Processing bodies (PBs) and stress granules (SGs) are prominent examples of subcellular, membraneless compartments that are observed under physiological and stress conditions, respectively. We observe that the trimeric PB protein DCP1A rapidly (within ∼10 s) phase-separates in mammalian cells during hyperosmotic stress and dissolves upon isosmotic rescue (over ∼100 s) with minimal effect on cell viability even after multiple cycles of osmotic perturbation. Strikingly, this rapid intracellular hyperosmotic phase separation (HOPS) correlates with the degree of cell volume compression, distinct from SG assembly, and is exhibited broadly by homo-multimeric (valency ≥ 2) proteins across several cell types. Notably, HOPS sequesters pre-mRNA cleavage factor components from actively transcribing genomic loci, providing a mechanism for hyperosmolarity-induced global impairment of transcription termination. Our data suggest that the multimeric proteome rapidly responds to changes in hydration and molecular crowding, revealing an unexpected mode of globally programmed phase separation and sequestration.

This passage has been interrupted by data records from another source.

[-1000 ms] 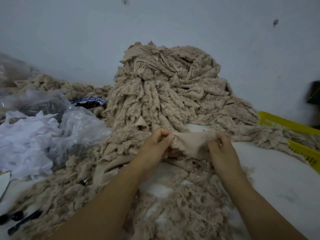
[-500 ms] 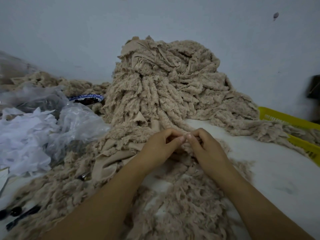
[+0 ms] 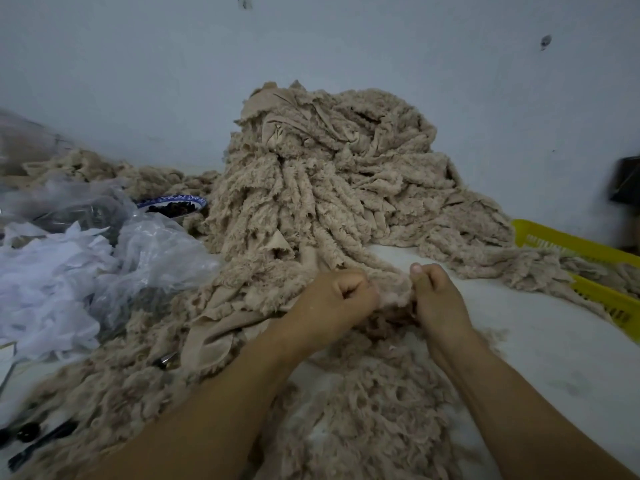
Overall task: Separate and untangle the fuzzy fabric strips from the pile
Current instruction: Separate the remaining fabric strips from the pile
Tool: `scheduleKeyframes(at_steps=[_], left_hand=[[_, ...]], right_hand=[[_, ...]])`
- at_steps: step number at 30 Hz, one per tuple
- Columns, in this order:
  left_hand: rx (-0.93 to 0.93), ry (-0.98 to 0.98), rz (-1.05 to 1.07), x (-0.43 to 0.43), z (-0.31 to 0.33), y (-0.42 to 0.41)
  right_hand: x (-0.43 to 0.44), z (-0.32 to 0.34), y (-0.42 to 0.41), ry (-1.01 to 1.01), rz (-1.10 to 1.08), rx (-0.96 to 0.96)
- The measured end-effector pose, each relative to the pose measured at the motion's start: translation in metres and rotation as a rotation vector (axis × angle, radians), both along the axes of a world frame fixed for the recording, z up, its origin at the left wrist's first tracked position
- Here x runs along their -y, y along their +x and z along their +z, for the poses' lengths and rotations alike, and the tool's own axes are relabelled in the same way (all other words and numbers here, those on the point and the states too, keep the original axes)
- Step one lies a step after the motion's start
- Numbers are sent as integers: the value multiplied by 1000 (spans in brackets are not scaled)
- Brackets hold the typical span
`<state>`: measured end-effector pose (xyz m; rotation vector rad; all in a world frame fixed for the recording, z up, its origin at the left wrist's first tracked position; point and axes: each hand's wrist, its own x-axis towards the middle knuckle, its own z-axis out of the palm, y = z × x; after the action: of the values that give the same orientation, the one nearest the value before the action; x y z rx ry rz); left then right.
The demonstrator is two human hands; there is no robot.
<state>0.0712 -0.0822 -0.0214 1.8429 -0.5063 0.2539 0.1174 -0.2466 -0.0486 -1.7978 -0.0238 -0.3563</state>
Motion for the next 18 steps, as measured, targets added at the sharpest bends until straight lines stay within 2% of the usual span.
scheduleKeyframes(at_steps=[3,7,14,18], left_hand=[[1,-184,103,-6,2,3],[-68,-263,151,-19,-6,5],[-202,-348,80,-18,-12,9],[-287,-607,144,-30,-7,17]], right_hand=[[1,0,-3,63,-42,-22],[8,5,-5,352,-89,-40],[7,10,-8,375,-188,-19],[25,12,0,474,-293,-37]])
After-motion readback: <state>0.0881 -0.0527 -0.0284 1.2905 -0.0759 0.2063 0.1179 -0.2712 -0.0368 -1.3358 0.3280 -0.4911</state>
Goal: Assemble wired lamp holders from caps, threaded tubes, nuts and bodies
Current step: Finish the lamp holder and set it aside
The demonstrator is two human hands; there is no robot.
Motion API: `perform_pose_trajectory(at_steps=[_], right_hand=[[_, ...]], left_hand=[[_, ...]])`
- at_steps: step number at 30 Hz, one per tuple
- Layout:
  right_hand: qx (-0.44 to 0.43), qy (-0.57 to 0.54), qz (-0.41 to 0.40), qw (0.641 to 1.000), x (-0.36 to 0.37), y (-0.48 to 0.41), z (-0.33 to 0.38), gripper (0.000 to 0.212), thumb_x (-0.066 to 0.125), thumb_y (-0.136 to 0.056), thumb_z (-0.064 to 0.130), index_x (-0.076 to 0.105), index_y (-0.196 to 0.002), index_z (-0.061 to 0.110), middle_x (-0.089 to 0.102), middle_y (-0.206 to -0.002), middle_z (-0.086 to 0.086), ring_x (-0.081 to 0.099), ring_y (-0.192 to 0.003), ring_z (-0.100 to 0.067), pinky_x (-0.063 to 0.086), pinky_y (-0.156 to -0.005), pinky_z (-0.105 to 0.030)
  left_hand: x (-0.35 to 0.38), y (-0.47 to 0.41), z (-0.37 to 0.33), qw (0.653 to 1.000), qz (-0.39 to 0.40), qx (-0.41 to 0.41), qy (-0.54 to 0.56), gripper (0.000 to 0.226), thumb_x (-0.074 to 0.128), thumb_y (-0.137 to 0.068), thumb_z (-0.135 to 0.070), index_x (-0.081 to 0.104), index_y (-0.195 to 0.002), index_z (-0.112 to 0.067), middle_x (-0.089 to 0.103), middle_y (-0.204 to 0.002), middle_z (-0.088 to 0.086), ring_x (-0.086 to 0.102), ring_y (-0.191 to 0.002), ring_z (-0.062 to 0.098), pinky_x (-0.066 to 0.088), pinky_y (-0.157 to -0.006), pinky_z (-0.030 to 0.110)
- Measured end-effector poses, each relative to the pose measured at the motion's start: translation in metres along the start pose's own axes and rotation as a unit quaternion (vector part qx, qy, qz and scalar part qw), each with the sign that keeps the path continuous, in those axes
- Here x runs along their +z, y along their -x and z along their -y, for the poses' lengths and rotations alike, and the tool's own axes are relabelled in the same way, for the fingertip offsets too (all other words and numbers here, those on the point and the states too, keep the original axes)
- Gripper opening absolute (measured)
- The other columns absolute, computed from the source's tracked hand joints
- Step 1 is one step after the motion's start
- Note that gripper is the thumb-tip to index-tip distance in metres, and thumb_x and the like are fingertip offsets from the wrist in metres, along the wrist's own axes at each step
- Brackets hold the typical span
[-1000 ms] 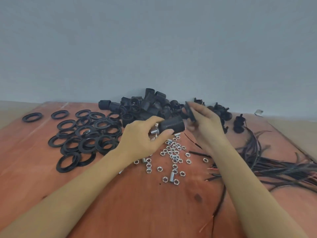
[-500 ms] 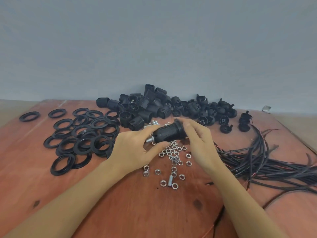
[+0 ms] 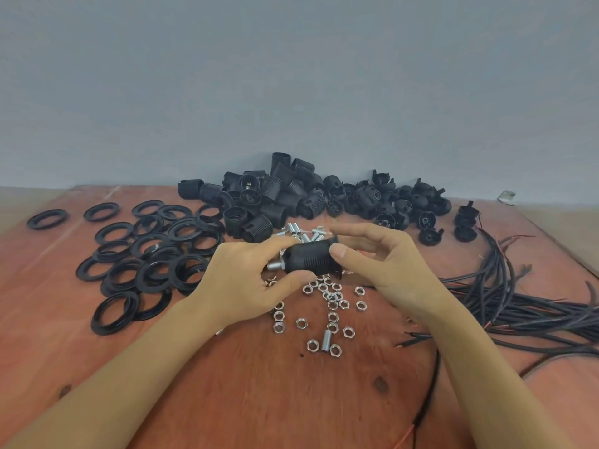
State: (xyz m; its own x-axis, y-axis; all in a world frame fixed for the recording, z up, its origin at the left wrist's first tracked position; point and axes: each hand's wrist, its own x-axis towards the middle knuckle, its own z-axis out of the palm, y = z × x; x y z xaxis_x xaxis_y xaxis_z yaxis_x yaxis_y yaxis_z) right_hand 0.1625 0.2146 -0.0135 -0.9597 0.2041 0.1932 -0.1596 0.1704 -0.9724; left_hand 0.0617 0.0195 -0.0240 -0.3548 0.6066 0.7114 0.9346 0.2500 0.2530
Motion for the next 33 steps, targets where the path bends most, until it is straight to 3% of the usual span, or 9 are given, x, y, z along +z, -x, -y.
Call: perform_pose_trajectory(at_steps=[3, 6, 10, 14, 18, 22, 26, 30, 33], right_hand=[[0.033, -0.017, 0.002, 0.999, 0.003, -0.001, -0.005, 0.048, 0.074, -0.071, 0.042, 0.069, -0.114, 0.019, 0.076, -0.103, -0.004, 0.072, -0.097, -0.027, 0.059, -0.084, -0.044], [0.037, -0.127, 0.056, 0.99, 0.0, 0.0, -0.005, 0.041, 0.075, -0.077, 0.022, 0.07, -0.117, 0.018, 0.072, -0.115, -0.007, 0.069, -0.105, -0.028, 0.059, -0.079, -0.034], [0.021, -0.158, 0.065, 0.985, -0.001, 0.0, -0.007, 0.042, 0.076, -0.075, 0.013, 0.07, -0.117, 0.018, 0.069, -0.122, -0.008, 0.066, -0.112, -0.029, 0.056, -0.092, -0.044], [0.04, -0.127, 0.035, 0.991, 0.003, 0.0, -0.004, 0.039, 0.077, -0.072, 0.033, 0.074, -0.108, 0.019, 0.074, -0.106, -0.012, 0.073, -0.091, -0.031, 0.061, -0.069, -0.034], [0.07, -0.073, -0.007, 0.995, 0.011, 0.0, 0.0, 0.053, 0.066, -0.07, 0.058, 0.074, -0.094, 0.012, 0.075, -0.085, -0.016, 0.073, -0.066, -0.032, 0.057, -0.049, -0.029], [0.076, 0.002, -0.045, 0.996, 0.018, 0.001, 0.002, 0.058, 0.046, -0.073, 0.074, 0.064, -0.067, 0.019, 0.067, -0.056, -0.012, 0.066, -0.045, -0.03, 0.046, -0.033, -0.025], [0.065, 0.054, -0.098, 0.992, 0.023, 0.002, -0.001, 0.084, 0.037, -0.074, 0.078, 0.056, -0.066, -0.004, 0.059, -0.045, -0.01, 0.06, -0.035, -0.026, 0.038, -0.03, -0.021], [0.056, 0.13, -0.135, 0.981, 0.024, 0.003, -0.002, 0.091, 0.026, -0.077, 0.082, 0.047, -0.059, -0.005, 0.053, -0.044, -0.012, 0.06, -0.044, -0.036, 0.042, -0.039, -0.03], [0.055, 0.126, -0.134, 0.981, 0.022, 0.003, -0.002, 0.093, 0.026, -0.077, 0.081, 0.05, -0.059, -0.007, 0.055, -0.042, -0.014, 0.06, -0.037, -0.026, 0.041, -0.035, -0.025]], left_hand=[[-0.002, -0.001, 0.001, 0.999, 0.012, 0.025, -0.027, 0.053, 0.058, -0.083, -0.053, 0.073, -0.106, -0.008, 0.058, -0.052, -0.005, 0.052, -0.043, 0.014, 0.038, -0.05, 0.019], [-0.005, -0.002, 0.001, 1.0, 0.008, 0.023, -0.003, 0.061, 0.049, -0.09, -0.059, 0.072, -0.11, -0.007, 0.058, -0.055, -0.005, 0.042, -0.046, 0.007, 0.036, -0.05, 0.019], [-0.005, 0.001, 0.001, 0.999, 0.002, 0.003, 0.032, 0.066, 0.041, -0.093, -0.064, 0.071, -0.109, -0.007, 0.057, -0.053, -0.004, 0.039, -0.047, 0.005, 0.035, -0.049, 0.018], [-0.002, 0.001, 0.004, 0.999, 0.01, 0.024, 0.032, 0.052, 0.06, -0.085, -0.054, 0.071, -0.111, -0.01, 0.043, -0.051, -0.015, 0.036, -0.05, 0.0, 0.035, -0.053, 0.012], [0.003, 0.004, 0.01, 0.995, -0.002, 0.095, -0.007, 0.046, 0.066, -0.084, -0.049, 0.063, -0.118, -0.019, 0.073, -0.079, -0.004, 0.056, -0.056, 0.009, 0.046, -0.055, 0.02], [0.008, 0.006, 0.011, 0.99, -0.009, 0.135, -0.042, 0.044, 0.064, -0.088, -0.048, 0.052, -0.123, -0.024, 0.073, -0.086, -0.004, 0.051, -0.061, 0.01, 0.047, -0.05, 0.028], [0.009, 0.007, 0.011, 0.989, -0.011, 0.135, -0.057, 0.043, 0.064, -0.089, -0.047, 0.052, -0.124, -0.024, 0.071, -0.081, -0.003, 0.051, -0.058, 0.011, 0.046, -0.048, 0.03], [0.011, 0.007, 0.009, 0.99, -0.011, 0.13, -0.061, 0.042, 0.064, -0.089, -0.046, 0.053, -0.123, -0.023, 0.071, -0.08, -0.005, 0.047, -0.065, 0.01, 0.041, -0.052, 0.022], [0.012, 0.007, 0.008, 0.992, -0.018, 0.116, -0.054, 0.042, 0.064, -0.089, -0.046, 0.053, -0.123, -0.022, 0.072, -0.083, -0.005, 0.052, -0.064, 0.009, 0.044, -0.053, 0.023]])
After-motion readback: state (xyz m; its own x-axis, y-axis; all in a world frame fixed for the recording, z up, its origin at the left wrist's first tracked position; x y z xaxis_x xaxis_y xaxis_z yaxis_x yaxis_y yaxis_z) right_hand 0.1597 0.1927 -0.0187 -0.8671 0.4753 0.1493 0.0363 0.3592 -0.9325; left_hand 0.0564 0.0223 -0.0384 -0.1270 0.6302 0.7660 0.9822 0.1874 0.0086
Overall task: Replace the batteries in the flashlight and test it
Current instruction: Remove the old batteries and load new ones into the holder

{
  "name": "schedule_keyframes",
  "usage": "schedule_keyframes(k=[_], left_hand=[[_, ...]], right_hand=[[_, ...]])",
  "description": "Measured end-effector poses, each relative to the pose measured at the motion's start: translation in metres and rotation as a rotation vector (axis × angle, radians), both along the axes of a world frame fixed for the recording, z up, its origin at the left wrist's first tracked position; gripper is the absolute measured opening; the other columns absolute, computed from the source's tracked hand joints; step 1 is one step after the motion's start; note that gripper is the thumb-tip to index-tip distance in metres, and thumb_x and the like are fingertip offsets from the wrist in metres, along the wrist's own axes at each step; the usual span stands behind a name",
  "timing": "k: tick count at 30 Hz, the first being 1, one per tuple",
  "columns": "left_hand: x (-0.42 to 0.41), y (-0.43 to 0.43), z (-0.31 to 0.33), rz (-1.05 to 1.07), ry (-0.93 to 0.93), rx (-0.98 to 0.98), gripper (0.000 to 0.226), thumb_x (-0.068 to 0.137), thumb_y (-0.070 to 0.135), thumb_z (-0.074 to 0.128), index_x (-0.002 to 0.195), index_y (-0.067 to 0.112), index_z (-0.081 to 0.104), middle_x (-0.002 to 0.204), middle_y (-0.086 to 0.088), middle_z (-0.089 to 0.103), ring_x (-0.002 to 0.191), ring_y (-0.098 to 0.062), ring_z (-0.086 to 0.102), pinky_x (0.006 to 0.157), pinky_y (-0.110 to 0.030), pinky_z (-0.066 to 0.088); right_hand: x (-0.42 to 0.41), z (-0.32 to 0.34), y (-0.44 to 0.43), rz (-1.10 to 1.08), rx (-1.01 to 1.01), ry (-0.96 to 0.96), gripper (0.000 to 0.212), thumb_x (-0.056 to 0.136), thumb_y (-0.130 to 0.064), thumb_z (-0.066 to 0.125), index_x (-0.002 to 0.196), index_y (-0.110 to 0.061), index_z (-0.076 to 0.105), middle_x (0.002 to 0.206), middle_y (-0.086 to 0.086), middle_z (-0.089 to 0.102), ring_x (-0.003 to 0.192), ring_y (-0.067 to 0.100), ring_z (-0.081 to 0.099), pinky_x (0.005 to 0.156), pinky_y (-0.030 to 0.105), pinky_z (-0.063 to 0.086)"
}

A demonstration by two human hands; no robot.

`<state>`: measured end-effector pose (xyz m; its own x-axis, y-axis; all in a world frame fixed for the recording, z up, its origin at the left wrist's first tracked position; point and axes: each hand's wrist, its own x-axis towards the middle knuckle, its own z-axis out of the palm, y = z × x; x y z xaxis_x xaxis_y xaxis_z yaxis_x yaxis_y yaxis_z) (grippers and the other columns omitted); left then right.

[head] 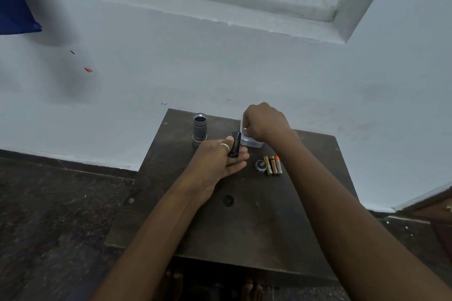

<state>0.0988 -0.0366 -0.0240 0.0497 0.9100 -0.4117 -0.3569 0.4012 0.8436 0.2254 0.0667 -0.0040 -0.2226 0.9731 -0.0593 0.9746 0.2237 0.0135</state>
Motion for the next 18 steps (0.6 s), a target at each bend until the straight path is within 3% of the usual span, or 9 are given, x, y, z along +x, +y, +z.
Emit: schedule_keyframes(k=[3,7,12,14,18], left_hand=[[0.000,0.001,0.000,-0.006,-0.019,-0.015,0.028,0.106,0.020,0.044,0.100,0.004,0.066,0.096,-0.013,0.075,0.082,-0.016,0.076,0.065,-0.026,0.059],[-0.001,0.001,0.001,-0.005,-0.034,-0.018,0.029,0.106,0.020,0.042,0.101,0.004,0.066,0.093,-0.012,0.076,0.082,-0.016,0.076,0.063,-0.025,0.059],[0.000,0.000,0.001,-0.008,-0.022,-0.006,0.031,0.106,0.020,0.041,0.103,0.002,0.066,0.095,-0.013,0.075,0.080,-0.015,0.076,0.063,-0.024,0.059],[0.002,0.000,0.001,-0.007,-0.019,0.004,0.031,0.106,0.019,0.041,0.100,0.002,0.066,0.094,-0.012,0.075,0.079,-0.014,0.076,0.062,-0.024,0.059],[0.003,0.000,-0.001,-0.019,-0.005,0.012,0.032,0.107,0.019,0.040,0.101,0.002,0.067,0.092,-0.010,0.074,0.078,-0.013,0.075,0.064,-0.024,0.059]], right_hand=[[0.005,0.004,-0.005,-0.021,0.039,0.052,0.024,0.091,-0.014,0.061,0.114,-0.013,0.068,0.113,0.011,0.066,0.098,0.031,0.064,0.073,0.033,0.048],[0.018,0.018,-0.026,-0.131,0.156,0.437,0.020,0.090,-0.019,0.063,0.108,-0.022,0.071,0.105,0.002,0.073,0.101,0.023,0.066,0.080,0.032,0.051],[0.019,0.027,-0.076,-0.138,0.273,0.877,0.011,0.085,-0.016,0.074,0.084,-0.026,0.069,0.061,-0.023,0.065,0.071,-0.007,0.066,0.060,0.002,0.042],[0.016,0.023,-0.092,-0.132,0.282,0.969,0.015,0.084,-0.016,0.078,0.082,-0.027,0.068,0.066,-0.022,0.066,0.070,-0.012,0.064,0.060,0.000,0.042],[0.010,0.011,-0.103,-0.127,0.318,1.013,0.011,0.084,-0.015,0.079,0.088,-0.022,0.072,0.077,-0.017,0.069,0.076,-0.003,0.066,0.064,0.003,0.044]])
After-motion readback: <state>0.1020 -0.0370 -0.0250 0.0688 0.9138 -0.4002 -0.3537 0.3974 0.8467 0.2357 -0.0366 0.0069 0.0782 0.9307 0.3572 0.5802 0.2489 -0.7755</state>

加工体（PB）和应激颗粒（SG）是分别在生理和应激条件下观察到的亚细胞无膜区室的突出例子。我们观察到，在高渗应激期间，三聚体 PB 蛋白 DCP1A 在哺乳动物细胞中快速（约 10 秒内）相分离，并在等渗救援（超过约 100 秒）时溶解，即使在多次渗透扰动循环后，对细胞活力的影响也很小。引人注目的是，这种快速的细胞内高渗相分离 (HOPS) 与细胞体积压缩程度相关，与 SG 组装不同，并且在多种细胞类型的同源多聚体（效价≥2）蛋白中广泛表现出来。值得注意的是，HOPS 从活跃转录的基因组位点中隔离前 mRNA 裂解因子成分，为高渗透压诱导的转录终止全局损伤提供了一种机制。我们的数据表明，多聚体蛋白质组对水合和分子拥挤的变化迅速做出反应，揭示了一种意想不到的全局编程相分离和隔离模式。